La porte derrière elle ouverte laisse voir,
À l’âtre rallumé et qui longtemps fut noir,
Brûler le tronc de hêtre et la souche d’érable ;
Les viandes et les vins chargent la lourde table
Car l’automne est venu qui mûrit les vergers,
Et déjà l’outre est pleine et les ceps vendangés ;
Mais Hélène sourit et reste toujours belle.
Au retour, le foyer s’est ranimé pour elle ;
La demeure est heureuse et l’époux est content,
L’arbre incline les fruits que chaque branche tend,
Et le grenier regorge, et la grange est remplie ;
L’amphore, en la penchant, verse le vin sans lie.

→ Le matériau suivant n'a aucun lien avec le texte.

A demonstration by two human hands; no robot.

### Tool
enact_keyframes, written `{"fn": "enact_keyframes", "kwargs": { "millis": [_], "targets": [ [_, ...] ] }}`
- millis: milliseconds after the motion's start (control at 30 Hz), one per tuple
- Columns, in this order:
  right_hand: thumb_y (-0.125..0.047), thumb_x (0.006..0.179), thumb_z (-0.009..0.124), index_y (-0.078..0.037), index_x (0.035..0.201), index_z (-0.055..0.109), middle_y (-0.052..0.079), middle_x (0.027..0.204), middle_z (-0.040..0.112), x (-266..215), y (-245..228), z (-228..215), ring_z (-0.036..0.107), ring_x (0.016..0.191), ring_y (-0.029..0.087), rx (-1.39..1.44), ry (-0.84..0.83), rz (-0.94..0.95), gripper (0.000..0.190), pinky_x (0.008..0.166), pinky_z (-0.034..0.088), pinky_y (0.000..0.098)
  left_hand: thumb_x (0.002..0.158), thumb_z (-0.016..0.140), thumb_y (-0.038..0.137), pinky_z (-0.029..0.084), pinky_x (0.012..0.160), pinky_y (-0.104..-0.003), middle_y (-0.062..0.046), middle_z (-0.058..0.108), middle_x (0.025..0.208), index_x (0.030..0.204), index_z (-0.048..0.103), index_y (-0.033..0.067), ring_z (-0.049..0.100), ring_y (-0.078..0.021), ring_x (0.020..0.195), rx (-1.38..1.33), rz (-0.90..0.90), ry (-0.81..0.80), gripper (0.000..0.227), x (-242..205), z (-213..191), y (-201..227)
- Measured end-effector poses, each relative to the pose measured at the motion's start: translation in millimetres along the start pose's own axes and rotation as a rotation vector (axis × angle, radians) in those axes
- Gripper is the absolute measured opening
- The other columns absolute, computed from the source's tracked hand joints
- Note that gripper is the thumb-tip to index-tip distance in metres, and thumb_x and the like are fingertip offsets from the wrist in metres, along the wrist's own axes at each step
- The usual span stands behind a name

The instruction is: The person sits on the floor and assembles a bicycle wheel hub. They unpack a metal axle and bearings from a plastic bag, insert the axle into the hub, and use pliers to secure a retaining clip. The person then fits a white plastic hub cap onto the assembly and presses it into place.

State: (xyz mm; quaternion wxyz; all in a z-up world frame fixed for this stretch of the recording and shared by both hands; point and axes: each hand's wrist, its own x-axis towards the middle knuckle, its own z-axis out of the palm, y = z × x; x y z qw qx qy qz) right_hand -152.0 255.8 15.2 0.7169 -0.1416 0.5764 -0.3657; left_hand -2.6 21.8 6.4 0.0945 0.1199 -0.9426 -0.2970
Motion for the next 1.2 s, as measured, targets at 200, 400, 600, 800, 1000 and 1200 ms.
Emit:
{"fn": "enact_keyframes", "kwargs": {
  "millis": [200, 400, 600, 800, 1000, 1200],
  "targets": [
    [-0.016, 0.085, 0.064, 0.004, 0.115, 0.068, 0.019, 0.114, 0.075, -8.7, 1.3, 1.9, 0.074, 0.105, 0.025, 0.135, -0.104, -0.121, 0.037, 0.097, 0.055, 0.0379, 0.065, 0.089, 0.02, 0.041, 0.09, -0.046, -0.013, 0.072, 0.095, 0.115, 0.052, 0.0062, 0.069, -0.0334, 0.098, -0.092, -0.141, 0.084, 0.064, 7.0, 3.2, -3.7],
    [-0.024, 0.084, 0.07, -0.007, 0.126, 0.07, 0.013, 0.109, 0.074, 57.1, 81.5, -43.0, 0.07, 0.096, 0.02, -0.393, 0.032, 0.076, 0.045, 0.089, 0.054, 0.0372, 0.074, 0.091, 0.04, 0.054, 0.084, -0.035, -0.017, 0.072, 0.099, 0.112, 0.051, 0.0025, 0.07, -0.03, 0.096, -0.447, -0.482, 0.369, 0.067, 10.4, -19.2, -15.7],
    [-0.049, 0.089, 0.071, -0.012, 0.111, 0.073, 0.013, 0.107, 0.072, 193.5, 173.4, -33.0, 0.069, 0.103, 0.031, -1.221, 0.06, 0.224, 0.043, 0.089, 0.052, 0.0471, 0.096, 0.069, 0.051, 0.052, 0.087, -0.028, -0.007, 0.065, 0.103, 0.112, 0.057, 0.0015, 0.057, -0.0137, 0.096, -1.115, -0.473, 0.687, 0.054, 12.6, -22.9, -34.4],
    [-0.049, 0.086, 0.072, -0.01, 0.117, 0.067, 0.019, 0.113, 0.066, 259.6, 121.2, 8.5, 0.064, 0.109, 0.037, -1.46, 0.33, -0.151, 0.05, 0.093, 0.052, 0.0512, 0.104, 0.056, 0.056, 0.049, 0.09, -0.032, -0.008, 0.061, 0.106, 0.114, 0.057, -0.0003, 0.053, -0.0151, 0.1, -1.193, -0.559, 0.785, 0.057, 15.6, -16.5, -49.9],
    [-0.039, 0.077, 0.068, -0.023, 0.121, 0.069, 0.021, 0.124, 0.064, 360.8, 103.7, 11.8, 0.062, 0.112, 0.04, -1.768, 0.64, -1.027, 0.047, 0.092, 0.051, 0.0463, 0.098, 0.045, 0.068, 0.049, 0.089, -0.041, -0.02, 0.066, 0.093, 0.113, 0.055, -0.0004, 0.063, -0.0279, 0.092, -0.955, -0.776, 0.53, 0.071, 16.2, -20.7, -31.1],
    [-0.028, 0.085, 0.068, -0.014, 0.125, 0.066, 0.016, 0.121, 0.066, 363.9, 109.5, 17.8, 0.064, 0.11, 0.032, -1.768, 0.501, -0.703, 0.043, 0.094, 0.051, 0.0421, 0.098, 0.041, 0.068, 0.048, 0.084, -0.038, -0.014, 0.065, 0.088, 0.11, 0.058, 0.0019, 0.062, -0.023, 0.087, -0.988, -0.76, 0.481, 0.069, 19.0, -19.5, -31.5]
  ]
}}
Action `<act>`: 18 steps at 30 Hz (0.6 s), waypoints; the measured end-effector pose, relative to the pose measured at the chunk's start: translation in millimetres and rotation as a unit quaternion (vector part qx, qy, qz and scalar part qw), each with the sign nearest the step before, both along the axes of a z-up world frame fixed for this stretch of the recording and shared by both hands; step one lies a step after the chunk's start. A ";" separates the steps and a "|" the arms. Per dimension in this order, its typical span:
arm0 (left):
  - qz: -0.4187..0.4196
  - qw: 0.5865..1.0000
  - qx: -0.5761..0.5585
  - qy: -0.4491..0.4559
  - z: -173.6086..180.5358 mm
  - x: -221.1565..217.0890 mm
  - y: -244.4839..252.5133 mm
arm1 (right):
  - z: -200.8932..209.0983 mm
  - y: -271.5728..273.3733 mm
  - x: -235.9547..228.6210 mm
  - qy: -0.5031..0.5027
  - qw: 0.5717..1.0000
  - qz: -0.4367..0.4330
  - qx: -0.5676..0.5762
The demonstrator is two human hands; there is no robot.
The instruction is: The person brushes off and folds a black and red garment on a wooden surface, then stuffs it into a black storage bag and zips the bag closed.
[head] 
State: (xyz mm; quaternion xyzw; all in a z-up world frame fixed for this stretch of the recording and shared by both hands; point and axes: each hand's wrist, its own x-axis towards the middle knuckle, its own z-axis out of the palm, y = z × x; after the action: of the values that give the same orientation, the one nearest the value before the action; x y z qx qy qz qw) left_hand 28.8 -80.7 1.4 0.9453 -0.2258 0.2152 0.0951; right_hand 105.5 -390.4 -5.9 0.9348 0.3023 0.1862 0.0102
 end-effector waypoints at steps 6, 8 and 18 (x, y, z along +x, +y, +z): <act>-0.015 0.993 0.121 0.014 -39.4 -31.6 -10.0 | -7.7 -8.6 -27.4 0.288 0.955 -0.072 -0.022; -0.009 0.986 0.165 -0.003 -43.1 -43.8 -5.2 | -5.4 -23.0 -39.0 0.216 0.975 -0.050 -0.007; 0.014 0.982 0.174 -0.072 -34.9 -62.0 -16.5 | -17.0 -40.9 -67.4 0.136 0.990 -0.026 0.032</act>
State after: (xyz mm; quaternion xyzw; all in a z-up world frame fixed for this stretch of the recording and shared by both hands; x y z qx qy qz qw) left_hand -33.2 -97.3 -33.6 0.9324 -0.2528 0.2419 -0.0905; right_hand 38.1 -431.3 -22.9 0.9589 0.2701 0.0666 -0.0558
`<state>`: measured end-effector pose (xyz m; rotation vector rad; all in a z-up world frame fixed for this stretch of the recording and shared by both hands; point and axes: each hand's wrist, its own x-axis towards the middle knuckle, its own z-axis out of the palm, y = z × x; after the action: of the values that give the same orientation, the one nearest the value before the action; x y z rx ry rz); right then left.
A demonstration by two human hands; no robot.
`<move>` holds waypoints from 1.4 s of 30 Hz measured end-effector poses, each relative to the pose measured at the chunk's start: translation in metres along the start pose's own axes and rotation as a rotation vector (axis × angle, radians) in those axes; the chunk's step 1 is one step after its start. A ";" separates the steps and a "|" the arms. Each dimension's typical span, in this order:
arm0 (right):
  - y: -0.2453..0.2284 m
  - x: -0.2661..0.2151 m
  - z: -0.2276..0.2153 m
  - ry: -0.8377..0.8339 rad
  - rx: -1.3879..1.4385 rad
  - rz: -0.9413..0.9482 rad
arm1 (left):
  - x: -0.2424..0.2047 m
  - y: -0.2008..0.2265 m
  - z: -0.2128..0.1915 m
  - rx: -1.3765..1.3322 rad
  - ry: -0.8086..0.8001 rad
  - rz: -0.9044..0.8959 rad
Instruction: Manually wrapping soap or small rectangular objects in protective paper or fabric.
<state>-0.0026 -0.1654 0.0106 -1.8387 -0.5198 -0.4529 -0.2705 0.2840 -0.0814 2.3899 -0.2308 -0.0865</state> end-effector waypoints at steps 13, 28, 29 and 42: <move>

Ô Reine, et songes-tu, du seuil de ta maison

Si tranquille devant le soir et l’horizon,
Qu’il est des seuils prochains où coule et fume encore
Le sang frais ; que des voix sournoises et sonores
Se querellent tout bas et t’insultent tout haut ;
Que la gorge d’un roi saigne sous le couteau ;
Que la haine a serré les poings et tord les bouches
Et dresse une autre reine en un geste farouche
Furieuse et debout encore en son forfait ;
Et qu’Argos se lamente, et s’irrite, et se tait,
Devant l’âtre fatal et cher à l’Erynnie
Où reparaît Oreste et manque Iphigénie ?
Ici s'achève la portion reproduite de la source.